I did get a lesson from Dave at AA though about how the Europeans handle stuff like this. Recommended inpection intervals is 6 months.


----------



## oldirty (Mar 9, 2009)

that swing is sick tman! she isnt going to have a fear of anything when she gets older. you are creating a monster for yourself in the teen years. lol.

i wish i had a swing like that. now.


----------



## treemandan (Mar 9, 2009)

This walnut was under attack by Aspy a few years ago, maybe you can tell.


----------



## treemandan (Mar 9, 2009)

oldirty said:


> that swing is sick tman! she isnt going to have a fear of anything when she gets older. you are creating a monster for yourself in the teen years. lol.
> 
> i wish i had a swing like that. now.



Yeah she gets about 30 feet above the driveway. I think if you got on that limb it would surely need some supplemental support.


----------



## oldirty (Mar 9, 2009)

i wouldnt want to wreck her fun. i'll wait for the next big tree i prune to go for a swing.


----------



## treemandan (Mar 9, 2009)

Nailsbeats said:


> That's neat Dan. You know I prefer the 3/8" log chain, lol.

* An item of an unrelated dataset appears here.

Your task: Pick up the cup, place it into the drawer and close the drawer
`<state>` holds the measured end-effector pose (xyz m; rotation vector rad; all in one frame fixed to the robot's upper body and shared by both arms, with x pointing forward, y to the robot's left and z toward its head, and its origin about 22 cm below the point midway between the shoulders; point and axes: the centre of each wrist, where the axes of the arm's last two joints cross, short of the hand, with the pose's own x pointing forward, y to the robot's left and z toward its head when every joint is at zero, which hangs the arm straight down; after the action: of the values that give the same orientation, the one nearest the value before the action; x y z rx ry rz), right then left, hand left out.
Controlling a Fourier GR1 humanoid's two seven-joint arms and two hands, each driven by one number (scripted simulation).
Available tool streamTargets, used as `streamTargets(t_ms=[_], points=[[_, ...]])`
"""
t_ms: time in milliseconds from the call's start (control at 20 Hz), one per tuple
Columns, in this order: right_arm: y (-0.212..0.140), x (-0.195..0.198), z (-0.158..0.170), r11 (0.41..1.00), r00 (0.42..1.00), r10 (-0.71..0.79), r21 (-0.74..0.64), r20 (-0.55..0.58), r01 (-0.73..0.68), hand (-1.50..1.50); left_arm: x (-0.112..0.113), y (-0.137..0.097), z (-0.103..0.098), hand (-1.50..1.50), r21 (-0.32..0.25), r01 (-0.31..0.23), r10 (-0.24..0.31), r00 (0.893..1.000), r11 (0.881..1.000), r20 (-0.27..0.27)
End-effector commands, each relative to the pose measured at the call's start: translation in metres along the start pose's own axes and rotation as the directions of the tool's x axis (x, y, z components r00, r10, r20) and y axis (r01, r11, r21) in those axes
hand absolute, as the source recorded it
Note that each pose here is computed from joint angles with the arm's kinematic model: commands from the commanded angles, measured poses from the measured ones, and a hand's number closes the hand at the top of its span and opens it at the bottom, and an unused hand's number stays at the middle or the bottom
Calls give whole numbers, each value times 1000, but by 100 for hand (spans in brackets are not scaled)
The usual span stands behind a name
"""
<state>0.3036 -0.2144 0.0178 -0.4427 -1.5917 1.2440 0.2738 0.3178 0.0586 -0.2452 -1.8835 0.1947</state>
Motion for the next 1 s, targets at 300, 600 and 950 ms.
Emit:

I was messing with the lockjack again down at the store today as well. Just not my thing I guess. Not really for fast downward movement they said. Too many screws to pay attention to. At 350 I think they are asking to much.


----------



## treemandan (Mar 10, 2009)

*So its done*

I pulled a climb line up with the 3strand , tied on some crap , fresh batteries in the thing you take pictures with and went up.










I put on my suspenders for this










Listen, all you need to know is that if something moves up there its gettin shot full of BB's.

Anyway this is a real nice piece which fits in over my left shoulder, I used it to cut the BB gun off before I went up








But oh crap, look at that.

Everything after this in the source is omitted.